The two churches that provide the land for our gardens, Redeemer Lutheran and St. Joan of Arc, held a blessing of the garden on September 8 that was attended by volunteer gardeners and members of the two churches. This event provided an opportunity for the congregants to learn more about the garden and see what was growing.

We also provided impromptu tours throughout the season to people who just stopped by on their way by the garden and explained the purpose of the garden and how we were a project of the Parkdale Hort. Unfortunately, some of our produce (ripe tomatoes) was taken by people when we weren’t there – fine if they really needed it, but we do not think this was always the case.


Research

This year, our gardens were the host site of two nest boxes as part of the research by Ph.D. student Sisley Irwin at the B.U.G.S. Lab at the University of Toronto Scarborough campus. Sisley installed the boxes in May to recruit solitary bees and wasps at low densities. Sisley is trying to understand how temperature and urbanization affect cavity nesting bee communities by surveying cavity nesting bees over the summer months across the City of Toronto. She removed the boxes at the end of October.

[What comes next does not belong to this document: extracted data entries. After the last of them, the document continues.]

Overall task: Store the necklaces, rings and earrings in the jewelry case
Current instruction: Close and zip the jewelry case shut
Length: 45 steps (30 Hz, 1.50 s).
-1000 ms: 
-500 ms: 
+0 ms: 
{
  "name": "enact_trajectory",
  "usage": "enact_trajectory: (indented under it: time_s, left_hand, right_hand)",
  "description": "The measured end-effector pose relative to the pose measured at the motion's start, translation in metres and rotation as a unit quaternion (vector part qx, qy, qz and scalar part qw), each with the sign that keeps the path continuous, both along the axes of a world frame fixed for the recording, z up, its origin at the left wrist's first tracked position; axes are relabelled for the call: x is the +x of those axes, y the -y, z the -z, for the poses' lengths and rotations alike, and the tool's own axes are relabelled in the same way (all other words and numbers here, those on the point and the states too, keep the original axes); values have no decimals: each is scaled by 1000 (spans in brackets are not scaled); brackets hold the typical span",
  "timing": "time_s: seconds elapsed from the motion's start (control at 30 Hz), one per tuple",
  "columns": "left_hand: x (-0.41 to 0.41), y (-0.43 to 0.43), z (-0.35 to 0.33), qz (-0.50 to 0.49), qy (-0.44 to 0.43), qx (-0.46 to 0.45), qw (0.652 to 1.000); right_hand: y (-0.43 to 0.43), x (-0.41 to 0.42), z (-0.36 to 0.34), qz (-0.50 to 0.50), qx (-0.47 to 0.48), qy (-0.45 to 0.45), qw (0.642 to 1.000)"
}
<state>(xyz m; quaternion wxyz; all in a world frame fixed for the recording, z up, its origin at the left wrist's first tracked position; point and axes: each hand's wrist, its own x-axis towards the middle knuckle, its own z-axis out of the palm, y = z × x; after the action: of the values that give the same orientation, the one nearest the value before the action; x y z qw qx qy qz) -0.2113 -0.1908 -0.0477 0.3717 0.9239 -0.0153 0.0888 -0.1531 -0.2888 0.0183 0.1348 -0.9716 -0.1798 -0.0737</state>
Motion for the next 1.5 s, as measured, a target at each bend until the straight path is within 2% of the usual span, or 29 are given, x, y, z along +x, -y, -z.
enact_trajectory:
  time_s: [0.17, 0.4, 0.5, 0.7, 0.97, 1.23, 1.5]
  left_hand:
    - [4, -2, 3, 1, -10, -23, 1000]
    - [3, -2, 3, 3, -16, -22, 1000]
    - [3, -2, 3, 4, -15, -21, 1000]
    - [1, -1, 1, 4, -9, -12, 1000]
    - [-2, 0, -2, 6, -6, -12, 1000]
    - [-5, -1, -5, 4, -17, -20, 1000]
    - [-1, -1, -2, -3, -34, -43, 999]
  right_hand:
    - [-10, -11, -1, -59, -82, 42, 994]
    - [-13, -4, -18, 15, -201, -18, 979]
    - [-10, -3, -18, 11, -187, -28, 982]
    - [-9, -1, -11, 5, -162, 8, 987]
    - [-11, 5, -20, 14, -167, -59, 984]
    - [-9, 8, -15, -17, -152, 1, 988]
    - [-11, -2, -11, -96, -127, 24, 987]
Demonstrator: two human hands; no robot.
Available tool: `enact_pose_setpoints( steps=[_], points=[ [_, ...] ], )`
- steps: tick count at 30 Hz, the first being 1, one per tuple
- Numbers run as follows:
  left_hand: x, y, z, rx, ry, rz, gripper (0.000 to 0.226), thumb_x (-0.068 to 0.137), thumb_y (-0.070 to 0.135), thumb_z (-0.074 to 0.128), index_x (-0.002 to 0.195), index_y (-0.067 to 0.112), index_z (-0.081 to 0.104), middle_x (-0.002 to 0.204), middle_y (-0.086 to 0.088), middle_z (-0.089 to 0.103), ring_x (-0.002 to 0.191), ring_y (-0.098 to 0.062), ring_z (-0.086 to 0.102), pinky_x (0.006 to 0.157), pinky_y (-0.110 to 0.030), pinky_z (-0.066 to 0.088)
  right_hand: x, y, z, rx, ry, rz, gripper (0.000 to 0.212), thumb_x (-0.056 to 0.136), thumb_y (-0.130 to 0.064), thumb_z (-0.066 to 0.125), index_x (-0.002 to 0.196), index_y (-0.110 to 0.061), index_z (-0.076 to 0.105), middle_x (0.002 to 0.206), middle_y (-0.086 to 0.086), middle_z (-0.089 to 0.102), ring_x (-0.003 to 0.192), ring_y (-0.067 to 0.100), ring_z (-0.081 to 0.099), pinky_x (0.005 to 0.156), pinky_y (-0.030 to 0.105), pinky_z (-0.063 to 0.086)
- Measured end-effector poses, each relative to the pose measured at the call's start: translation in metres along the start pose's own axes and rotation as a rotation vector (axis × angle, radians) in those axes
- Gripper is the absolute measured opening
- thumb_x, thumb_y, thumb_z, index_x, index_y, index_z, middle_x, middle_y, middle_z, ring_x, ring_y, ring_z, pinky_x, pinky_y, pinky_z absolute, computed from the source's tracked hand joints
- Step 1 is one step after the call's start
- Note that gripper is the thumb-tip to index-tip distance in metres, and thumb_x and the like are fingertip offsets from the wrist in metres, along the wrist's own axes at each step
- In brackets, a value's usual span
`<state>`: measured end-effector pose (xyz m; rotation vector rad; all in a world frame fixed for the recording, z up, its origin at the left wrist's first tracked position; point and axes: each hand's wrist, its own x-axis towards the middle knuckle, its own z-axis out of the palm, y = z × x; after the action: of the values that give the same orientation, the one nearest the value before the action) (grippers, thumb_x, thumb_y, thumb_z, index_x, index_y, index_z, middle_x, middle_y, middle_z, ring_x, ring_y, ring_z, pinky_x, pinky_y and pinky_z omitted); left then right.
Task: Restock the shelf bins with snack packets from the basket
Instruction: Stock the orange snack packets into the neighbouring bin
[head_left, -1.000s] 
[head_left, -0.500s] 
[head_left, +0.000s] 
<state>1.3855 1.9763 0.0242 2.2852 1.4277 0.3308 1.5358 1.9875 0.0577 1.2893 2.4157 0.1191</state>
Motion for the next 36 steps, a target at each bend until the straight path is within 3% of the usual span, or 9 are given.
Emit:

Her project was investigating the effect of temperature on small-bodied solitary bees in urban greenspaces. The early life stages of bees in nest boxes are immobile, and therefore restrained to the nest site, making them particularly susceptible to temperature extremes. Cities are becoming increasingly warm, leaving bees closer to their thermal limit, and at greater risk of decline. Determining how solitary bees will respond to temperature across an urban landscape can be used to inform conservation efforts. She believes this research has the potential to support efforts to provide evidence-based data on the benefits of community gardening, as well as practical recommendations for improving the sustainability and impact of pollinator enhancement programs on biodiversity conservation. We will receive a copy of her research findings when she concludes her work.



Donations and Other Funding

We received a donation of two sets of vegetable seedlings from the Stop Community Food Centre, which were grown in their greenhouse and we also got seedlings through CAMH’s garden. We also received a few leftover tomato plants from the Hort’s plant sale which did very well and produced heirloom tomatoes.

One of our long-time members died in the spring and we received a donation in her memory from two members of her church. Two of our volunteers also made a generous financial donation this spring.

One of our volunteers was able to use his technical talents to set up a new website for The Garden Party in the spring. www.gardenpartytoronto.com

Redeemer Lutheran Church pays the cost of watering the garden.